| Bug #115283 | result not correct when using ‘<=>’ operator compare null value | ||
|---|---|---|---|
| Submitted: | 11 Jun 2024 12:00 | Modified: | 11 Jun 2024 12:10 |
| Reporter: | ximin liang (OCA) | Email Updates: | |
| Status: | Verified | Impact on me: | |
| Category: | MySQL Server: Optimizer | Severity: | S2 (Serious) |
| Version: | 8.0.37 | OS: | Any |
| Assigned to: | CPU Architecture: | Any | |
[11 Jun 2024 12:01]
ximin liang
Description:
Hello mysql team:
I found a bug about result not correct when using ‘<=>’ operator compare null value executed in nested loop join.
How to repeat:
Can be repeated in MySQL 8.4.0
CREATE TABLE `t1` ( `c1` int DEFAULT NULL, `c2` int DEFAULT NULL, KEY `idx` (`c1`));
CREATE TABLE `t2` ( `c1` int DEFAULT NULL, `c2` int DEFAULT NULL, KEY `idx` (`c1`) );
insert into t2(c1,c2) values (1,1),(null,null);
insert into t1(c1,c2) values (1,1),(null,null);
select /*+no_bnl()*/ `t1`.`c1` AS `c1`,`t1`.`c2` AS `c2`,`t2`.`c1` AS `c1`,`t2`.`c2` AS `c2` from `test`.`t1` inner join `test`.`t2`on(`t2`.`c1`= `t1`.`c1`) and (`t1`.`c1` <=> `t2`.`c1`);
+------+------+------+------+
| c1 | c2 | c1 | c2 |
+------+------+------+------+
| 1 | 1 | 1 | 1 |
| NULL | NULL | NULL | NULL |
+------+------+------+------+
2 rows in set (0.00 sec)
if we force hash join:
mysql> select /*+bnl()*/ `t1`.`c1` AS `c1`,`t1`.`c2` AS `c2`,`t2`.`c1` AS `c1`,`t2`.`c2` AS `c2` from `test`.`t1` inner join `test`.`t2` on(`t2`.`c1`= `t1`.`c1`) and (`t1`.`c1` <=> `t2`.`c1`);
+------+------+------+------+
| c1 | c2 | c1 | c2 |
+------+------+------+------+
| 1 | 1 | 1 | 1 |
+------+------+------+------+
1 row in set (0.00 sec)
Suggested fix:
seems plan is not right, notice filter: t1.c1 <=> t1.c1
mysql> explain format=tree select /*+no_bnl()*/ `t1`.`c1` AS `c1`,`t1`.`c2` AS `c2`,`t2`.`c1` AS `c1`,`t2`.`c2` AS `c2` from `test`.`t1` inner join `test`.`t2` on(`t2`.`c1`= `t1`.`c1`) and (`t1`.`c1` <=> `t2`.`c1`);
+-----------------------------------------------------------------------------------------------------------------------------------------------------------------------------------------------------------------------+
| EXPLAIN |
+-----------------------------------------------------------------------------------------------------------------------------------------------------------------------------------------------------------------------+
| -> Nested loop inner join (cost=1.15 rows=2)

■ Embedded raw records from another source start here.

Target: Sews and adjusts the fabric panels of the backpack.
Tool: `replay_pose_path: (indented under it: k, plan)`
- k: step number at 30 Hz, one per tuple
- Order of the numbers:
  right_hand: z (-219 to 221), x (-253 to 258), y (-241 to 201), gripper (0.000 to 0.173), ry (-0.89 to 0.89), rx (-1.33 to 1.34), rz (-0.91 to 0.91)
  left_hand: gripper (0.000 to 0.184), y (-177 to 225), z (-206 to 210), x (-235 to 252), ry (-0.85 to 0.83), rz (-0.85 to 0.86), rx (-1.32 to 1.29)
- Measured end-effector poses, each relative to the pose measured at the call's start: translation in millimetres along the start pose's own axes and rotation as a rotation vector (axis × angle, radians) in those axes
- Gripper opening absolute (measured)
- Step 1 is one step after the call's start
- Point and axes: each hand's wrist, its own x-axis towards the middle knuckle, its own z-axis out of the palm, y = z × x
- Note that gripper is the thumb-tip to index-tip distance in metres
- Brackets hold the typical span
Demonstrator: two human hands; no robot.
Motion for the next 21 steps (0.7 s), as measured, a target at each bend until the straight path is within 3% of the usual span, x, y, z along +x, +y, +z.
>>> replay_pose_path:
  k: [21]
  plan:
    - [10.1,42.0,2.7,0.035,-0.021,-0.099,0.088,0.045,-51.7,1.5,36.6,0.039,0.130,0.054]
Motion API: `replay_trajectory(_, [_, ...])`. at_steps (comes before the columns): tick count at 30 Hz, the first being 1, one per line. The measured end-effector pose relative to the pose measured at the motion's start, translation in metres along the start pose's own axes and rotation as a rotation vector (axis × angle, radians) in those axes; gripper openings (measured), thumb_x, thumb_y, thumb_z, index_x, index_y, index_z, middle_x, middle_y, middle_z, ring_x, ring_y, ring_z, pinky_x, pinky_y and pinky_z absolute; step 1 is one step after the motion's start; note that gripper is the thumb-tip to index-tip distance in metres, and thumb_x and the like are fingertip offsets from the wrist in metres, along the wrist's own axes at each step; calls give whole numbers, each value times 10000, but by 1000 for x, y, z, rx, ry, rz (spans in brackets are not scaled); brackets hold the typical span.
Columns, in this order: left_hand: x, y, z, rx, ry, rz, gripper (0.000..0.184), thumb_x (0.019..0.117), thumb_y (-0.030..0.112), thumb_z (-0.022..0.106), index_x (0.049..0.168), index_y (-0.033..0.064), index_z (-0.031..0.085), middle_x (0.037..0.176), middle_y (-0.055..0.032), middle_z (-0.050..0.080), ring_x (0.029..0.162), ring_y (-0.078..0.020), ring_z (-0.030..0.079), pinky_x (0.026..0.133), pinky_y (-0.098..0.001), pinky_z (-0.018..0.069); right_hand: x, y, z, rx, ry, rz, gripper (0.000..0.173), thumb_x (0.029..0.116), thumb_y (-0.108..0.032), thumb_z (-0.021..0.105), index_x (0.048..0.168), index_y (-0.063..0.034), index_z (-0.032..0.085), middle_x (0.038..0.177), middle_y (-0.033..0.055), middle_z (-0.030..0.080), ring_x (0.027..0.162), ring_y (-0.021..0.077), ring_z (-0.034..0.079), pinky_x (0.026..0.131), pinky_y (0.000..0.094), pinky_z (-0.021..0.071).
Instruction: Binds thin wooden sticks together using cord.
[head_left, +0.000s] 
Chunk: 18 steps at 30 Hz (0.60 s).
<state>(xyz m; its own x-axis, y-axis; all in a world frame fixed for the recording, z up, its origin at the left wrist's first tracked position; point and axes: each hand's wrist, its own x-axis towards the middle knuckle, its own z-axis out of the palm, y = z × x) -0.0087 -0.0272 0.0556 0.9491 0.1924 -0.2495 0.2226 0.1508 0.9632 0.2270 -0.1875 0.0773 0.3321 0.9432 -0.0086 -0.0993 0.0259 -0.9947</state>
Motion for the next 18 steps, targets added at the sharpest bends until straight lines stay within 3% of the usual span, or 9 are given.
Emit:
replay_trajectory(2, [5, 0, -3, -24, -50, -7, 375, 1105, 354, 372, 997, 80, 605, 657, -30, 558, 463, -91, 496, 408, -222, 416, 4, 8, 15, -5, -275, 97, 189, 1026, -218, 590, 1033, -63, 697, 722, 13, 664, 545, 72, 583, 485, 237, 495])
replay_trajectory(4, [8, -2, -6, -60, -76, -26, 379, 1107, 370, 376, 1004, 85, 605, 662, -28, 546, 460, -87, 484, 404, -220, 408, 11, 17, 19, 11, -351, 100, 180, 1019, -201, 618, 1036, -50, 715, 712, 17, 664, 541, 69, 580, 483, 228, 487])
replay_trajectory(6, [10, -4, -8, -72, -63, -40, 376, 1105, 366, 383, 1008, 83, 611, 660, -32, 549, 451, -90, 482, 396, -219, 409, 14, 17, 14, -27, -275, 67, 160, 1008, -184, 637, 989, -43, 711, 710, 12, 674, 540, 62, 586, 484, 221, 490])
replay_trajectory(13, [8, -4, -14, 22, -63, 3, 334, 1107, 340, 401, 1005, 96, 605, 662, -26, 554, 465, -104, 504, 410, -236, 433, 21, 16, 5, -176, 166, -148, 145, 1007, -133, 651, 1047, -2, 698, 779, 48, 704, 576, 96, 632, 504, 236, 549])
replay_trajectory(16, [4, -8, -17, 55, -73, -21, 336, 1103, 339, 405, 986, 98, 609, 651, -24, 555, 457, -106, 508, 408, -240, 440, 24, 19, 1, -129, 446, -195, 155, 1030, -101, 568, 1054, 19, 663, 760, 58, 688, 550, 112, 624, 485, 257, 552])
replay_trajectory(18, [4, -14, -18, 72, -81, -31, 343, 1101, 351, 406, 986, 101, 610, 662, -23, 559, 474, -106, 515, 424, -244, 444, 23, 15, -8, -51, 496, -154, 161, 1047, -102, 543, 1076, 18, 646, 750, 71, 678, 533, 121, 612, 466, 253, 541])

-> Filter: (t1.c1 <=> t1.c1) (cost=0.45 rows=2)
-> Table scan on t1 (cost=0.45 rows=2)
-> Index lookup on t2 using idx (c1=t1.c1) (cost=0.3 rows=1)
|
+-----------------------------------------------------------------------------------------------------------------------------------------------------------------------------------------------------------------------+
1 row in set (0.01 sec)
it is about func `substitute_for_best_equal_field`.
for cond t1.c1 <=> t2.c1, this func replace t2.c1 with t1.c1 so result miss
[11 Jun 2024 12:10]
MySQL Verification Team
Hello ximin liang, Thank you for the report and test case. Verified as described. regards, Umesh
[19 Jun 2024 8:08]
huahua xu
Hi ximin liang,
I think that it is a bug, but I don't agree with your reason for the incorrect result from the query statement execution.
After tracked the optimization process of the statement, I found that the optimizer removed the equality(`t2`.`c1`= `t1`.`c1`) which is considered a redundant predicate condition. It is reasonable, because the predicate is guaranteed to be true by use of 'ref' access method.(the form 'field = value' could be redundant if the [ref-] access chosen for the table use an index containing 'field', where 'value' is specified as (part of) its ref-key)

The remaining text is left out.